Mas estará em crise? Ora, em 2004, a rejeição holandesa e francesa faz cair por terra a
proposta para uma Constituição Europeia, afastando uma integração mais profunda. Em
2005, a Guerra do Iraque põe a nu o expansionismo liberal (imperialismo liberal como a
última fase do capitalismo). E desde 2006 o número de democracias liberais tinha começado
a diminuir. A meu ver, em primeira instância, parece estar a haver um abrandamento da
tendência neoliberal.

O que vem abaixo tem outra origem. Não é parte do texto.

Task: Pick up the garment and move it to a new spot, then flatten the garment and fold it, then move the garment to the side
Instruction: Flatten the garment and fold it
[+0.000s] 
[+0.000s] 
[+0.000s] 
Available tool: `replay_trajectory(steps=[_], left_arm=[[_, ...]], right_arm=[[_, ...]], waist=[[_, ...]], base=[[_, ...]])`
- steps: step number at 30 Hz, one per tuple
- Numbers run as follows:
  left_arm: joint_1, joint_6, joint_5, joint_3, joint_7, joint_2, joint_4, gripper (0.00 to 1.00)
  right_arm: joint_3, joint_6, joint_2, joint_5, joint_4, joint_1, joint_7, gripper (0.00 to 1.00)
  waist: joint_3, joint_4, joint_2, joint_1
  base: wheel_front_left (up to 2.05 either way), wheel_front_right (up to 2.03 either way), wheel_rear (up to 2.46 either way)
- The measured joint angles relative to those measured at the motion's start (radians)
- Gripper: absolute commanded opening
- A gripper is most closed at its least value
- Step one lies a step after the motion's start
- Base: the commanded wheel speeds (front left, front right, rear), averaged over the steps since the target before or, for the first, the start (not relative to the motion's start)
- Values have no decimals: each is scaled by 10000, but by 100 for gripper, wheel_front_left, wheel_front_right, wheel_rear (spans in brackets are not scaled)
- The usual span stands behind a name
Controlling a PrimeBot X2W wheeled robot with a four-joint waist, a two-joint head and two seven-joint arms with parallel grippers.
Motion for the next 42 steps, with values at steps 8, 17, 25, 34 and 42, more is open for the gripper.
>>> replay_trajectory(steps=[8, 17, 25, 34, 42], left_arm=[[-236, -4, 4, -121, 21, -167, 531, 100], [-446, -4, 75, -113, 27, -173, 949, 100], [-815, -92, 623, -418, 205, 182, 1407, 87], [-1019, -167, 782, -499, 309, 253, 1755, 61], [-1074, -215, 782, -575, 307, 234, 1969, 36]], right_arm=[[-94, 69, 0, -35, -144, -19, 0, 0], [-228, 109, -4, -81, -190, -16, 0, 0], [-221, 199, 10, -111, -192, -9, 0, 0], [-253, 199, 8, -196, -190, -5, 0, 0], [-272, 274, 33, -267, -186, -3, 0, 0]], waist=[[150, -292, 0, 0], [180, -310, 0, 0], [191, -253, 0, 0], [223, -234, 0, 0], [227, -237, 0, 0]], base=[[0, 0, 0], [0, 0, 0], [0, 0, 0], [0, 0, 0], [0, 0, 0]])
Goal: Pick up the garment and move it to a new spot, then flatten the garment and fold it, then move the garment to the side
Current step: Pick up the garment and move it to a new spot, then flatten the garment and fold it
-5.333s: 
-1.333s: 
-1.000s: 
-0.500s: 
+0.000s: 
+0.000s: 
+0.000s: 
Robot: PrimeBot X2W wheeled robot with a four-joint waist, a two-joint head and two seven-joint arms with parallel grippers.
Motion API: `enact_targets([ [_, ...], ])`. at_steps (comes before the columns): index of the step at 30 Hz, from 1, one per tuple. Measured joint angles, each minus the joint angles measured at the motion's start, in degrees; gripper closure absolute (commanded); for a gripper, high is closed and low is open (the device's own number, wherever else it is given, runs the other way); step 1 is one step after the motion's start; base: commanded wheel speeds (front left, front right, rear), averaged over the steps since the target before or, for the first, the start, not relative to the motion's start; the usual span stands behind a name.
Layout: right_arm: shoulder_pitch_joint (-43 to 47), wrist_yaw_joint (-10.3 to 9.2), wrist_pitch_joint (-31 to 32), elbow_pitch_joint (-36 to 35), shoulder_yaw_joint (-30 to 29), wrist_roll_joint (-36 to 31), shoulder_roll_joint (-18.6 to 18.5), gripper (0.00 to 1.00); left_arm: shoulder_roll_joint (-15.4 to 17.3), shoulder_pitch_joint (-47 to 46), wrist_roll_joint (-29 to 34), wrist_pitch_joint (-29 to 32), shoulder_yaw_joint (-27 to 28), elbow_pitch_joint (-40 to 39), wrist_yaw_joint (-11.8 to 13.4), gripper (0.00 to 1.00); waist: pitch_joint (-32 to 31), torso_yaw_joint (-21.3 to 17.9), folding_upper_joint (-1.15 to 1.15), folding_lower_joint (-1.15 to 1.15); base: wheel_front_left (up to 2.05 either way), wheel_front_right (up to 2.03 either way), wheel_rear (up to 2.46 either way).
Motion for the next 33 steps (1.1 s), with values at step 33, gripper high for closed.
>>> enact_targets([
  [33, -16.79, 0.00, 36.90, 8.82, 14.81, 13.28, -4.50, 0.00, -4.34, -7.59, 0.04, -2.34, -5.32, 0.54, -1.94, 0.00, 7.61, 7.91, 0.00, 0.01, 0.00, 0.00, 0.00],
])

Contudo, aquilo que temos (e teremos) são consecutivas respostas de
reformas à ordem internacional liberal, como é exemplo a social-democracia. Mas um
sistema que parece obsoleto, cheio de injustiças sociais e desigualdades, marcado pela
exploração e contradição das suas premissas, eventualmente entrará em colapso. A ordem
liberal não olha a nada senão à permanência da sua hegemonia no plano internacional e na
expansão das suas bases: a democracia e a economia liberais – e fá-lo através das suas
organizações e instituições. O modelo está em crise há já algum tempo e talvez uma reforma
não chegue para uma alteração tão profunda e estrutural de todo um modo de vida. A questão
é: para onde iremos agora? Não sei, mas o internacionalismo, a cooperação e a solidariedade
manter-se-ão, mas desta vez inequivocamente por algo que nos une, por fim.